■ PROBLEM DESCRIPTION: What you give back must match the data exactly, minus the pictures.

■ DATA SECTION:
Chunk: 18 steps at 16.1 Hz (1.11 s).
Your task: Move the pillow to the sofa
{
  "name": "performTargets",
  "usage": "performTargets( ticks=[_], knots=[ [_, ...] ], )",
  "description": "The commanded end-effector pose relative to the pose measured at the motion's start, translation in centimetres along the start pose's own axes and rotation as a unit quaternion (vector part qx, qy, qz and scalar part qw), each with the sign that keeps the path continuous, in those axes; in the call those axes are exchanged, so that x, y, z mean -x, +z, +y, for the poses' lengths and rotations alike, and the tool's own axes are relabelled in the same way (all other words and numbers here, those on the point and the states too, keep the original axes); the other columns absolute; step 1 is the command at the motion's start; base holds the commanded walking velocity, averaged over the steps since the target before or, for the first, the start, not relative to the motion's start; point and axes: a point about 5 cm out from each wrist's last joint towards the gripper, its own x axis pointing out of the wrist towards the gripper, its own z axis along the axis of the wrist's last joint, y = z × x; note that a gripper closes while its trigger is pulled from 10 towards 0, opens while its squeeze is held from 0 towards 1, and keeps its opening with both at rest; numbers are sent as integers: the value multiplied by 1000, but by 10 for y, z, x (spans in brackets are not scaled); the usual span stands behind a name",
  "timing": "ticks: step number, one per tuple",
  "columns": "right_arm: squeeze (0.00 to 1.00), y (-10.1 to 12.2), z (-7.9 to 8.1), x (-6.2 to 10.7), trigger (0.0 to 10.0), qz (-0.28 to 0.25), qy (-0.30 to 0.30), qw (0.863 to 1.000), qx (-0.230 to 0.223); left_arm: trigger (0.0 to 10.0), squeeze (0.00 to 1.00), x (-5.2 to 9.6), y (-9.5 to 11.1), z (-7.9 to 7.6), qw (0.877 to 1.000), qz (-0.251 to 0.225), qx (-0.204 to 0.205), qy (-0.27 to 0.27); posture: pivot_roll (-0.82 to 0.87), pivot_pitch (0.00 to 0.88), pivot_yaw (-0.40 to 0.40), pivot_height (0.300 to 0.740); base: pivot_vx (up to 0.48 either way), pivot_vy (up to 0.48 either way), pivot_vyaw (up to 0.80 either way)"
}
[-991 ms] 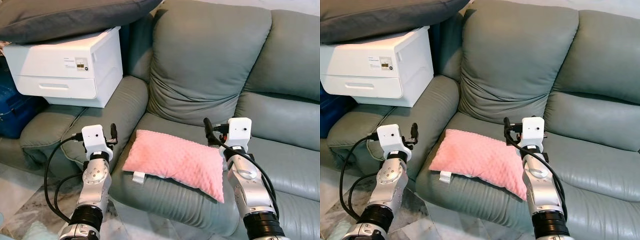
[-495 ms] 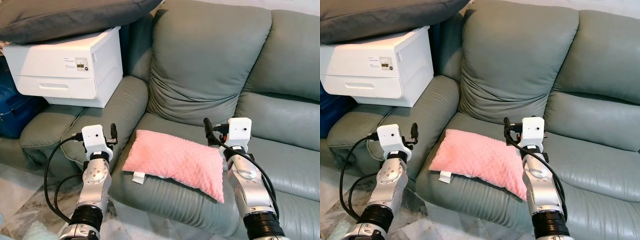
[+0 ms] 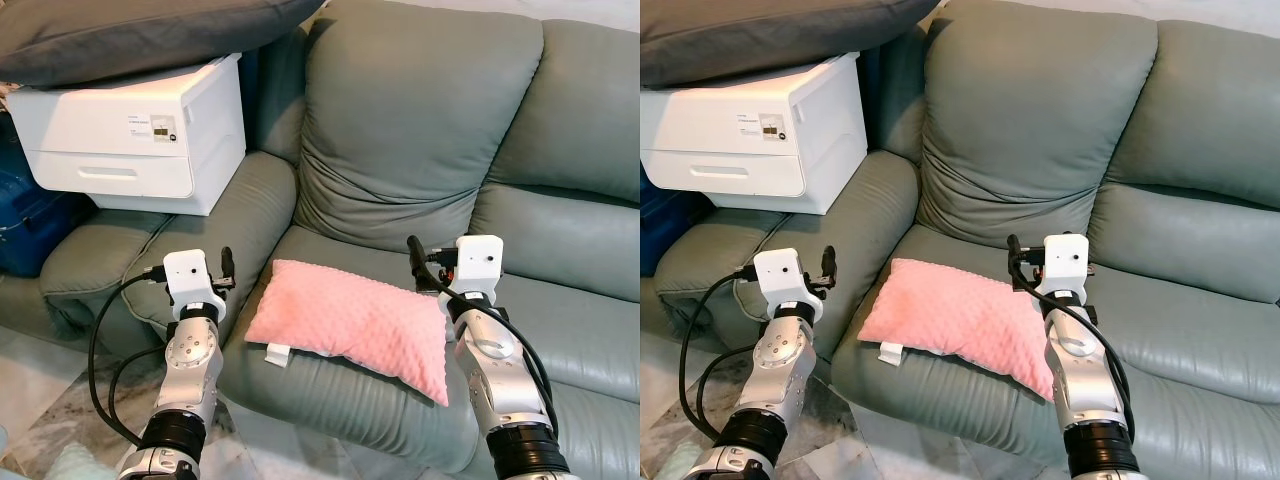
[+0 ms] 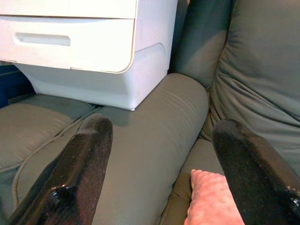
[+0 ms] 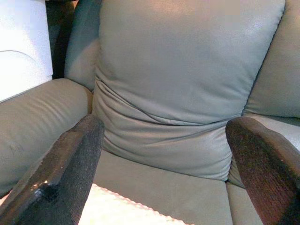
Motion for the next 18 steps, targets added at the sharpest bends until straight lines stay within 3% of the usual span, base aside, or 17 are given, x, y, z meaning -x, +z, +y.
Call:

■ SOLUTION:
Chunk: 18 steps at 16.1 Hz (1.11 s).
Your task: Move the pillow to the sofa
{
  "name": "performTargets",
  "usage": "performTargets( ticks=[_], knots=[ [_, ...] ], )",
  "description": "The commanded end-effector pose relative to the pose measured at the motion's start, translation in centimetres along the start pose's own axes and rotation as a unit quaternion (vector part qx, qy, qz and scalar part qw), each with the sign that keeps the path continuous, in those axes; in the call those axes are exchanged, so that x, y, z mean -x, +z, +y, for the poses' lengths and rotations alike, and the tool's own axes are relabelled in the same way (all other words and numbers here, those on the point and the states too, keep the original axes); the other columns absolute; step 1 is the command at the motion's start; base holds the commanded walking velocity, averaged over the steps since the target before or, for the first, the start, not relative to the motion's start; point and axes: a point about 5 cm out from each wrist's last joint towards the gripper, its own x axis pointing out of the wrist towards the gripper, its own z axis along the axis of the wrist's last joint, y = z × x; note that a gripper closes while its trigger is pulled from 10 towards 0, opens while its squeeze is held from 0 towards 1, and keeps its opening with both at rest; numbers are sent as integers: the value multiplied by 1000, but by 10 for y, z, x (spans in brackets are not scaled); the usual span stands behind a name",
  "timing": "ticks: step number, one per tuple",
  "columns": "right_arm: squeeze (0.00 to 1.00), y (-10.1 to 12.2), z (-7.9 to 8.1), x (-6.2 to 10.7), trigger (0.0 to 10.0), qz (-0.28 to 0.25), qy (-0.30 to 0.30), qw (0.863 to 1.000), qx (-0.230 to 0.223); left_arm: trigger (0.0 to 10.0), squeeze (0.00 to 1.00), x (-5.2 to 9.6), y (-9.5 to 11.1), z (-7.9 to 7.6), qw (0.877 to 1.000), qz (-0.251 to 0.225), qx (-0.204 to 0.205), qy (-0.27 to 0.27); posture: pivot_roll (-0.82 to 0.87), pivot_pitch (0.00 to 0.88), pivot_yaw (-0.40 to 0.40), pivot_height (0.300 to 0.740); base: pivot_vx (up to 0.48 either way), pivot_vy (up to 0.48 either way), pivot_vyaw (up to 0.80 either way)"
}
[-991 ms] 
[-495 ms] 
[+0 ms] 
[+0 ms] 
[+0 ms] 
Motion for the next 18 steps, targets added at the sharpest bends until straight lines stay within 3% of the usual span, base aside, or 17 are given, x, y, z meaning -x, +z, +y.
Call:

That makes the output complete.